Synapsin knockdown is associated with decreased neurite outgrowth, functional synaptogenesis impairment, and fast high-frequency neurotransmitter release.

Abstract

Synapsins (Syns) are an evolutionarily conserved family of synaptic vesicle-associated proteins related to fine tuning of synaptic transmission. Studies with mammals have partially clarified the different roles of Syns; however, the presence of different genes and isoforms and the development of compensatory mechanisms hinder accurate data interpretation. Here, we use a simple in vitro monosynaptic Helix neuron connection, reproducing an in vivo physiological connection as a reliable experimental model to investigate the effects of Syn knockdown. Cells overexpressing an antisense construct against Helix Syn showed a time-dependent decrease of Syn immunostaining, confirming protein loss.
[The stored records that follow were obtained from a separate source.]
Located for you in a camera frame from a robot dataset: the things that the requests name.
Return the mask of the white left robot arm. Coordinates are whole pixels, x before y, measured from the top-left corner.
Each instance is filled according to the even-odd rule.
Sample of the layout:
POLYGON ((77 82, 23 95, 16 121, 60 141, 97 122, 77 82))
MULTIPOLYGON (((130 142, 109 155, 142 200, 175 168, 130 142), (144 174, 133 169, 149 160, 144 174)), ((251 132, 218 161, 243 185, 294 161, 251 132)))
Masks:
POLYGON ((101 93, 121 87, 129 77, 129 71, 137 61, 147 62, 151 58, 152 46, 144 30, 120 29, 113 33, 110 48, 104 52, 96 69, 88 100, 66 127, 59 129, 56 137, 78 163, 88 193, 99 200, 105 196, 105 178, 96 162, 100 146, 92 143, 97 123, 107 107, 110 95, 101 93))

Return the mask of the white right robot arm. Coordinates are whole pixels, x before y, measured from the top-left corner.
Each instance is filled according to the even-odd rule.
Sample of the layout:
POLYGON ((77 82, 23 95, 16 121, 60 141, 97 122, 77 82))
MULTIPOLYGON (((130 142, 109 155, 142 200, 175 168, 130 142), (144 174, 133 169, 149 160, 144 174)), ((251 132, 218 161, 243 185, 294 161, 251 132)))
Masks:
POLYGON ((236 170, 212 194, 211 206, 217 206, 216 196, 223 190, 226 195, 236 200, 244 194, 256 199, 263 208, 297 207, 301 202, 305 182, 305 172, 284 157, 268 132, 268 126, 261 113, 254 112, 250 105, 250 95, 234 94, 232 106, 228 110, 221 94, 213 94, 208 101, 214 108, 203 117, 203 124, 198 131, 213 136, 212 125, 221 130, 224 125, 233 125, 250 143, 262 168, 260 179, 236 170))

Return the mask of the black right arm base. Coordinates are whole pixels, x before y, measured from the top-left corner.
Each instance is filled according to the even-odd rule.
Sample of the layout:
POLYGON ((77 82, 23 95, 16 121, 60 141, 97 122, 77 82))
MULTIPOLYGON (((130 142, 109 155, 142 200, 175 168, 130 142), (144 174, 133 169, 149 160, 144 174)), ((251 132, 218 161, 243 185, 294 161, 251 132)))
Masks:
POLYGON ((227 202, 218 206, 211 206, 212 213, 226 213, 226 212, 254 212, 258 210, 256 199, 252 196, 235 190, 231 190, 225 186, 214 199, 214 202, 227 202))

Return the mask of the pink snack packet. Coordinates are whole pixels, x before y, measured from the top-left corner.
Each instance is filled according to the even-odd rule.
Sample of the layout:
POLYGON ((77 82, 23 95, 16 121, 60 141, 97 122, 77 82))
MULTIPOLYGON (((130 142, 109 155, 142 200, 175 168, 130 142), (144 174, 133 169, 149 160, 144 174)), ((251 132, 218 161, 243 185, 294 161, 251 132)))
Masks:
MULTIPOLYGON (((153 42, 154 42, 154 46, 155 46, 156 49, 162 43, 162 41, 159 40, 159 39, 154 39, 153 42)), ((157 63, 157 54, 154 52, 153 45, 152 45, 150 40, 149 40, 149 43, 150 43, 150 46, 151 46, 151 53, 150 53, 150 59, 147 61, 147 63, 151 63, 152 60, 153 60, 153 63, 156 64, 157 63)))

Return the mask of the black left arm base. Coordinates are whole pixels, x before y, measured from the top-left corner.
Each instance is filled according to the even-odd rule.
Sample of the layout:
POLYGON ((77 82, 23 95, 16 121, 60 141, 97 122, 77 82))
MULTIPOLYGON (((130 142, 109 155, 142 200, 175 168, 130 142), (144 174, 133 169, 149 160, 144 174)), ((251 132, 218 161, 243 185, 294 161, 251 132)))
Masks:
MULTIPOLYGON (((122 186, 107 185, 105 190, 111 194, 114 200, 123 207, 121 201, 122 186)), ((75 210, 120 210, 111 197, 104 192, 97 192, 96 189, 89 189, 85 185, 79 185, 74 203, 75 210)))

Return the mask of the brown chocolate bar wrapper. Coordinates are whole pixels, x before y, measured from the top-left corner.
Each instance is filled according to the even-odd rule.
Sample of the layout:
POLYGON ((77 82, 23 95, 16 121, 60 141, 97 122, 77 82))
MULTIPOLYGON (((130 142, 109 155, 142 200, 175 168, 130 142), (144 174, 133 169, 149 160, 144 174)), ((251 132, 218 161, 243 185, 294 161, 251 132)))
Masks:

At the morphological level, Syn-silenced cells showed a reduction in neurite linear outgrowth and branching and in the size and number of synaptic varicosities. Functionally, Syn-silenced cells presented a reduced ability to form synaptic connections; however, functional chemical synapses showed similar basal excitatory postsynaptic potentials and similar short-term plasticity paradigms. In addition, Syn-silenced cells presented faster neurotransmitter release and decreased postsynaptic response toward the end of long tetanic presynaptic stimulations, probably related to an impairment of the synaptic vesicle trafficking resulting from a different vesicle handling, with an increased readily releasable pool and a compromised reserve pool.